RFC: Adding Mac support to secur32/schannel.c

[Henri Verbeet]

On 1 February 2011 02:08, Juan Lang <juan.lang at gmail.com> wrote:
> Sure, I can buy that.  I'll note that OpenSSL is also available for
> the Mac, and already loaded by wininet and winhttp.  It could be
> appropriate to move from GnuTLS to OpenSSL for schannel, so we'd only
> have a single implementation for both Linux and Mac in schannel.
>
Well, I think that regardless of what schannel ends up using, wininet
and winhttp should be implemented on top schannel in the long term,
instead of using OpenSSL directly. I don't think GnuTLS is really the
problem though, or that the existing schannel code is particularly
badly implemented.

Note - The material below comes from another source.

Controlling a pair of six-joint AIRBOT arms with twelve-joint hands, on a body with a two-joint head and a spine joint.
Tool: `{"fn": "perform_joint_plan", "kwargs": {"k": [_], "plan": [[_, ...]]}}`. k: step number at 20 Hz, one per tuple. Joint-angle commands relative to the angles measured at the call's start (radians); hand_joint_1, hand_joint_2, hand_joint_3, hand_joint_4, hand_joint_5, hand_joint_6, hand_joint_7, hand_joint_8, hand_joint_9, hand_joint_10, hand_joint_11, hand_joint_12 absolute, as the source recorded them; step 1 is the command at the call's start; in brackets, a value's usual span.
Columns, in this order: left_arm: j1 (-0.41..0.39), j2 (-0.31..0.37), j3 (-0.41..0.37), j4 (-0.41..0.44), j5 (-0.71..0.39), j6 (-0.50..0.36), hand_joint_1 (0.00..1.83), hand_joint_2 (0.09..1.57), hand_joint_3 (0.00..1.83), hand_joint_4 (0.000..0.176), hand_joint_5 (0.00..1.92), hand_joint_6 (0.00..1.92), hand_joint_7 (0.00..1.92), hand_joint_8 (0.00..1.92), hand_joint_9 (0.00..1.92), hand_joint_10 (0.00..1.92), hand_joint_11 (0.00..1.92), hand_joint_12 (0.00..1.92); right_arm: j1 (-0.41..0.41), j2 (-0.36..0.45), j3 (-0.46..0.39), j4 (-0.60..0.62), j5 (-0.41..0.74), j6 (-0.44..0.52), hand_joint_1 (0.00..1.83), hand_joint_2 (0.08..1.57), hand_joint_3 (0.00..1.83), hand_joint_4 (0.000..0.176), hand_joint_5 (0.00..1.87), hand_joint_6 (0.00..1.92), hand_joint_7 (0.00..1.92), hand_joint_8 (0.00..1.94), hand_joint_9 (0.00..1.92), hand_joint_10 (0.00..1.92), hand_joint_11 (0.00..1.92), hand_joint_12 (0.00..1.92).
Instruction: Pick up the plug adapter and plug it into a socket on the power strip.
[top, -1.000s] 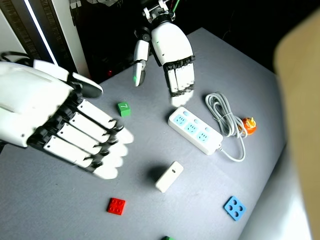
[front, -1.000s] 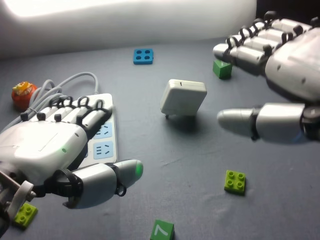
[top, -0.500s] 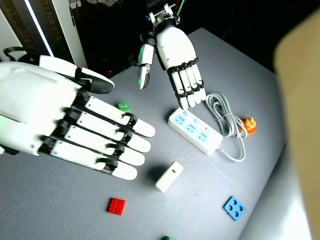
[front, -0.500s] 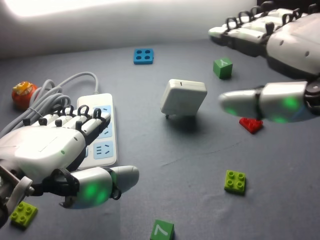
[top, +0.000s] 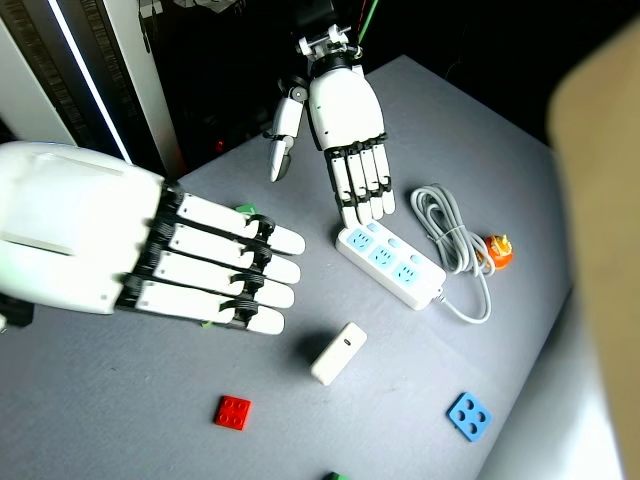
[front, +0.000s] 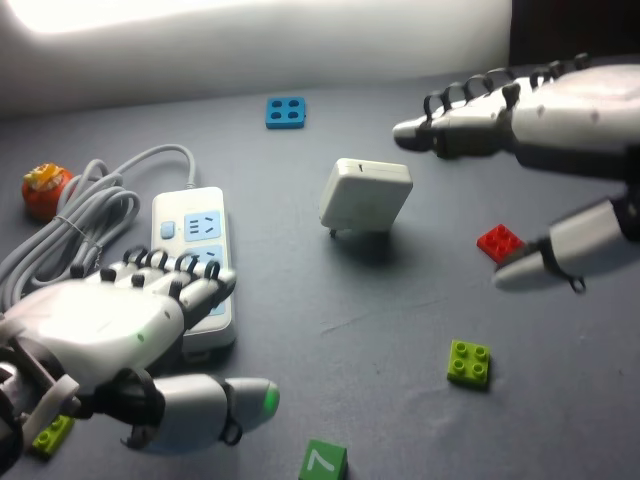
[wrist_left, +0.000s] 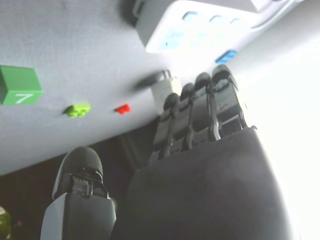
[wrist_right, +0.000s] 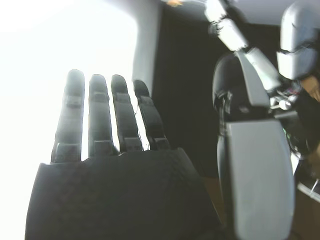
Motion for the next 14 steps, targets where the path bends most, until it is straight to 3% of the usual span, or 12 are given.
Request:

It seems to me that it's more a case of the
schannel / secur32 API being somewhat unclear, even to the
applications actually using it. Tests would certainly help there, but
what IMO complicates writing them is that only the client part of
schannel is currently implemented.

>> Well, it doesn't help make schannel less buggy, but it doesn't aim to.  However, it does help Macs without GnuTLS (the default) go from a completely non-functional schannel to a merely buggy schannel.
>
> I suppose that argument is also why we got the buggy (sorry, Henri)
> GnuTLS schannel in the first place.
Not really. IMO it's just a case of neglect. For what it's worth, at
some point the plan at CodeWeavers was that Hans would do some work on
schannel, but I assume msi bugs took priority there.